Les aides à domicile jouent un rôle central dans la prévention de l’isolement. La diminution
des heures financées a pour effet pervers un recentrement des prestations sur les tâches
ménagères au détriment des aspects plus sociaux de leur intervention. Les orientations prises
par les caisses de retraite risquent à cet égard de priver la puissance publique d’un des
principaux leviers de lutte contre l’isolement en particulier auprès des personnes faiblement
dépendantes (GIR 5 et 6).
La question des moyens est de fait centrale. Elle n’exonère toutefois pas d’une réflexion sur la
manière de mobiliser l’ensemble de la société sur cette question. La lutte contre la solitude
passe notamment par un travail de renforcement des solidarités de voisinage dans les
quartiers et les campagnes. Les différentes études conduites montrent qu’une partie
importante de la population est prête à s’investir sur ce registre. Plusieurs expérimentations
locales ont d’ores et déjà été conduites en la matière (confère texte d’Arnaud Campéon en
annexe). Il serait pertinent d’en tirer les enseignements et de travailler à leur développement
ou à leur généralisation à l’ensemble du territoire régional.

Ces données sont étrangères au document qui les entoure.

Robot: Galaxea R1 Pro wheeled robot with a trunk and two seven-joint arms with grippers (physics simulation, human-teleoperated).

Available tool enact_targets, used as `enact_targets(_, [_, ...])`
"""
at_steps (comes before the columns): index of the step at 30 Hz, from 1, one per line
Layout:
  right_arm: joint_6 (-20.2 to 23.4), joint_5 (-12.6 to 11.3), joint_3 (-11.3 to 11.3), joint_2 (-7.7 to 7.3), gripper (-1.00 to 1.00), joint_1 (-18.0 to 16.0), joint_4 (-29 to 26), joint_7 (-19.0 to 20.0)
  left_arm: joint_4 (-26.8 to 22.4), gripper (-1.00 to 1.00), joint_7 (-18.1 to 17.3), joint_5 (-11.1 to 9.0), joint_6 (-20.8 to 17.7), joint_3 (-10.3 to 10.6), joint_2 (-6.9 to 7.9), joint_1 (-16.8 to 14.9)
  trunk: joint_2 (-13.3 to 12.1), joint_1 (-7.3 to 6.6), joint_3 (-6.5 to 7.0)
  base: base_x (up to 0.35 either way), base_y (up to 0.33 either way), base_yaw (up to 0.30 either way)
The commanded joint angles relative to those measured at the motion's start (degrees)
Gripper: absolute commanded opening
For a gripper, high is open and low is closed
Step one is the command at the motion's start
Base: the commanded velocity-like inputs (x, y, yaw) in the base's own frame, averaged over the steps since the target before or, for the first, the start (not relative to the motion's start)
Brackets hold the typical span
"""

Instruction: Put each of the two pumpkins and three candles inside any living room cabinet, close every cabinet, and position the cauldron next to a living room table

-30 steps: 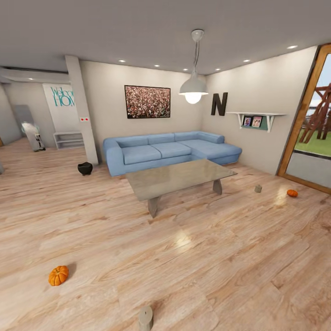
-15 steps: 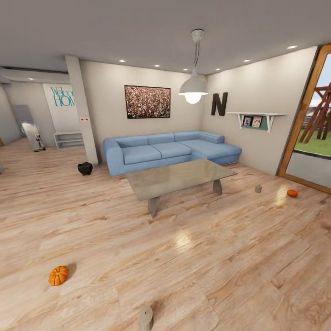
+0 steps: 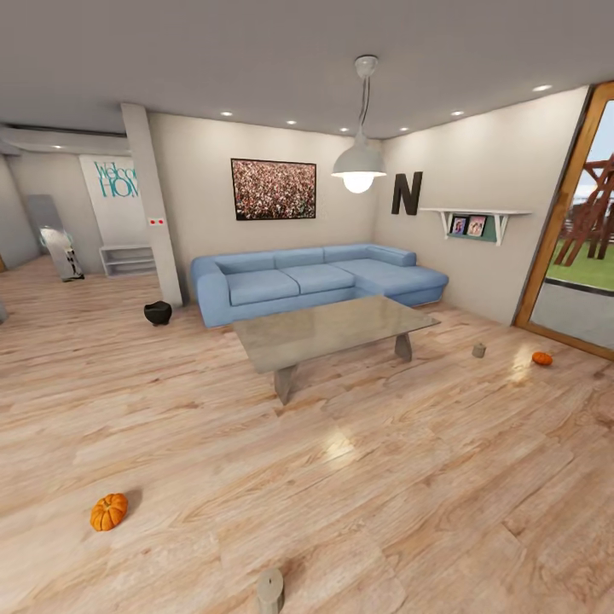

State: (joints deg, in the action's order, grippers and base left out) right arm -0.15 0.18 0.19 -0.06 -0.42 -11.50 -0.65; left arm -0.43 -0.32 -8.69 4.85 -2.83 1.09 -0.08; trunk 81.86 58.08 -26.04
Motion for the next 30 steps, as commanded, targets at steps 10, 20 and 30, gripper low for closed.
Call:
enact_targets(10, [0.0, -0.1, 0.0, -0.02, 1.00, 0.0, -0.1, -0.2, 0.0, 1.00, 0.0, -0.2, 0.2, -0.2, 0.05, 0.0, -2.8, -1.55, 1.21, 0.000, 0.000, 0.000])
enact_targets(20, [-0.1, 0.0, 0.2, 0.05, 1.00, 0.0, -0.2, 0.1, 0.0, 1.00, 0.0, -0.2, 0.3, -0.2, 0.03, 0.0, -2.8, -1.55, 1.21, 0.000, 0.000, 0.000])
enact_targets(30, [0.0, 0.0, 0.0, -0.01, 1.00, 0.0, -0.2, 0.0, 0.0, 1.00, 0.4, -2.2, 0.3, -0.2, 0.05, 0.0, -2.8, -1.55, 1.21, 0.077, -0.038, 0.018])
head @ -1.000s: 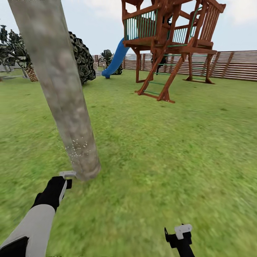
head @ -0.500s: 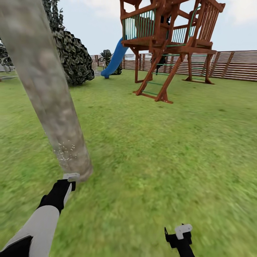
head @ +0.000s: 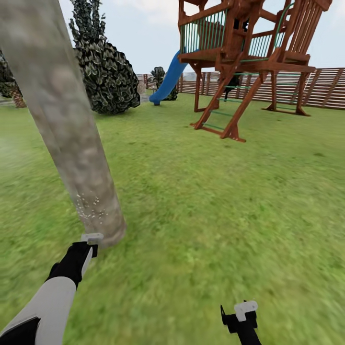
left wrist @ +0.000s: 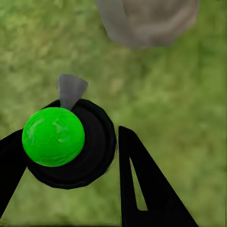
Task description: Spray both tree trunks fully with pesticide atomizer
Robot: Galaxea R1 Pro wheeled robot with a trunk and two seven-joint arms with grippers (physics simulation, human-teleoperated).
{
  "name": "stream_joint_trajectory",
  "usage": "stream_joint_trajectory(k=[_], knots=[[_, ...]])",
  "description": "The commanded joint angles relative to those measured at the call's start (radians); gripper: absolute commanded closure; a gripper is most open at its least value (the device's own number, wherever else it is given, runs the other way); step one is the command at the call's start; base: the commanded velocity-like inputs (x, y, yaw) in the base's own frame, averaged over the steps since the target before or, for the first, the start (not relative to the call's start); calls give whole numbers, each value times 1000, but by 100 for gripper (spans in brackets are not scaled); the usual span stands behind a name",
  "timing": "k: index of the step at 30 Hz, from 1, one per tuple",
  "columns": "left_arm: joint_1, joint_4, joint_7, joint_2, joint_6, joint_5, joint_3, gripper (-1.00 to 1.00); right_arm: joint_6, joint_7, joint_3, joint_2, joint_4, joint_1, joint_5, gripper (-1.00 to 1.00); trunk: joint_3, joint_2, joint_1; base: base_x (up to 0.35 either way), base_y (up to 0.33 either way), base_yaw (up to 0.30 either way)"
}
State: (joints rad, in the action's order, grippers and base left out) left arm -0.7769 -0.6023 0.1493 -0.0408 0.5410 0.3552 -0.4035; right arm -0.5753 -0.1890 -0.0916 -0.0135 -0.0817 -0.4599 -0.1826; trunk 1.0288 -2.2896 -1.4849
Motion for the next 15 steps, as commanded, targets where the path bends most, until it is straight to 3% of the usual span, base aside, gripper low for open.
stream_joint_trajectory(k=[1,4,15], knots=[[-1,-1,1,2,4,1,-2,100,0,-10,-8,0,0,0,-6,-100,1,0,0,155,-244,274],[-1,-1,1,9,5,1,-1,100,0,-10,-8,0,0,0,-6,-100,1,0,0,173,-238,174],[-1,-1,1,12,4,-1,-1,100,0,-10,-8,1,0,0,-6,-100,1,0,0,126,-257,20]])
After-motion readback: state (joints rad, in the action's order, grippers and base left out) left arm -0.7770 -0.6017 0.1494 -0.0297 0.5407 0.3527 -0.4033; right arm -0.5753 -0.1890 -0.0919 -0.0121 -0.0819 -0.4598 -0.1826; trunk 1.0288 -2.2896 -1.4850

11. SOUTENIR LES AIDANTS FAMILIAUX

Une personne dépendante sur deux vit à son domicile. Dans trois cas sur quatre, un conjoint
est présent à ses côtés. Les enquêtes montrent toute la difficulté et parfois la souffrance des
conjoints auxquels la collectivité demande de supporter l’essentiel des conséquences du
maintien à domicile de personnes désorientées ou grabataires. C’est sans doute auprès de ces
populations que les situations d’isolement sont les plus prégnantes et les risques de
« déprise » les plus importants. Il est donc essentiel de mieux soutenir les aides familiales en
développant les accueils temporaires, les dispositifs d’accompagnement à domicile, les
réseaux d’écoute et de solidarité.

12. ETRE ATTENTIF A LA PROGRAMMATION URBAINE ET FAVORISER DES


FORMES DE RESIDENTIALISATION INNOVANTE

L’isolement des personnes âgées est dans un certain nombre de cas renforcé par
l’inadaptation de leur habitat. Dans les grandes villes, de nombreuses personnes âgées vivent
dans des petits collectifs sans ascenseur. Elles sont pour une partie d’entre elles dans
l’incapacité de sortir de chez elles conduisant parfois à une situation d’isolement absolument
inacceptable. D’une manière générale, la prise en compte de la dépendance dans les
programmes locaux d’habitat semble insuffisante en regard des questions posées par le
vieillissement de la population résidant dans le parc social. Il faut en conséquence que ces
questions soient sérieusement traitées dans les PLH.
Il y a également lieu d’encourager de nouvelles formes de résidentialisation (maison
collective entre plusieurs couples de personnes âgées, colocation entre les générations…) dont
le mérite est de prévenir l’isolement et faciliter l’entraide entre les copropriétaires ou les
colocataires. Là encore, des expériences ont été tentées. Il faut en tirer les conclusions et
élaborer des programmes d’actions en conséquence.